From Brad’s comments:

Robert Waldmann: I’d say the chasm between “unreflective Lockean” and “reflective Lockean” is broad and deep enough that you just conceded that Cosma Shalizi is totally 100% right.

BDL: [Touché…]

So I’m wondering what’s left to argue about? (Forget about the apology to Chris Bertram, that’s about as likely as a eulogy for Noam Chomsky.)

52

Henry 09.13.12 at 4:50 pm

Brad – if you look at the international security literature, which is where people talk about self-interested actors in anarchy the most, it largely falls into two categories (1) Footnotes to Kenneth Waltz – whose basic theoretical insight is very explicitly taken from microeconomics, and analogies to how market actors are constrained by competition. (2) Footnotes to Thomas Schelling. Whose Nobel Prize, last time I looked, was not awarded in Hobbesian theory. The latter, as LFC effectively suggests above, has greatly outpaced the former in recent years thanks to people like Jim Fearon. The other main branch of international relations, international political economy, is entirely dominated by economist wannabes. This is Known.

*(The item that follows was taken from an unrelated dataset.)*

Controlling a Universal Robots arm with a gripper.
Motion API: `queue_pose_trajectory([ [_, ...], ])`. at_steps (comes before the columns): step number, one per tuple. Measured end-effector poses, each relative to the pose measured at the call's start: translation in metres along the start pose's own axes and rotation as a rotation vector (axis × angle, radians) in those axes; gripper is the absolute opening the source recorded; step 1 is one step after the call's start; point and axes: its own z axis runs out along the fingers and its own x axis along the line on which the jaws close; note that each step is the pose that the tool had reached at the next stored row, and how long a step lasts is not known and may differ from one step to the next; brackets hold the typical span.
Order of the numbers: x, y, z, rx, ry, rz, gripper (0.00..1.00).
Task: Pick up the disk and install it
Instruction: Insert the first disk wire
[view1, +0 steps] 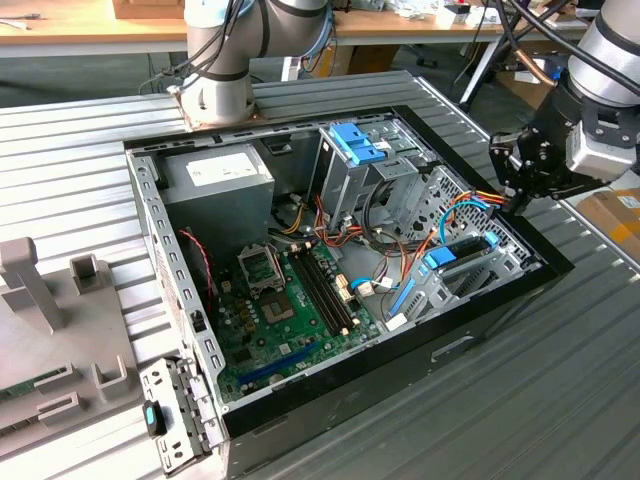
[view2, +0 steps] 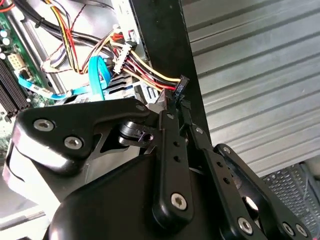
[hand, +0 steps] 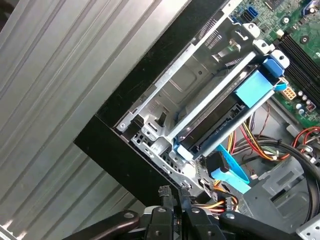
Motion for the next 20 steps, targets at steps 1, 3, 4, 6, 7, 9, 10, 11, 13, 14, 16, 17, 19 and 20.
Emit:
queue_pose_trajectory([
  [1,0.0000,0.0000,0.0000,-0.0018,0.0034,0.026,0.16],
  [3,-0.0001,0.0001,-0.0001,-0.0042,0.0081,0.069,0.16],
  [4,-0.0001,0.0001,-0.0001,-0.0048,0.0094,0.088,0.16],
  [6,-0.0002,0.0002,-0.0001,-0.0052,0.0101,0.113,0.16],
  [7,-0.0002,0.0002,-0.0001,-0.0062,0.0115,0.145,0.16],
  [9,-0.0003,0.0003,-0.0001,-0.0074,0.0132,0.183,0.16],
  [10,-0.0003,0.0003,-0.0001,-0.0078,0.0137,0.194,0.16],
  [11,-0.0003,0.0003,-0.0001,-0.0086,0.0147,0.215,0.16],
  [13,-0.0004,0.0004,-0.0001,-0.0099,0.0166,0.256,0.16],
  [14,-0.0004,0.0004,-0.0001,-0.0103,0.0171,0.266,0.16],
  [16,-0.0005,0.0004,-0.0001,-0.0123,0.0205,0.311,0.16],
  [17,-0.0004,0.0004,-0.0002,-0.0133,0.0228,0.327,0.16],
  [19,-0.0004,0.0005,-0.0001,-0.0158,0.0283,0.364,0.16],
  [20,-0.0004,0.0005,-0.0002,-0.0171,0.0313,0.382,0.16],
])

Kevin – not sure that you disagree with this, but whether an apology is likely forthcoming has no necessary connection to whether it is warranted. And if it _is_ warranted, then it is worth pointing this out in public, repeatedly if needs be. Consider this an exercise in Why Oh Why Can’t We Have Bloggers Who Behave Towards Others As They Expect Others To Behave if you like.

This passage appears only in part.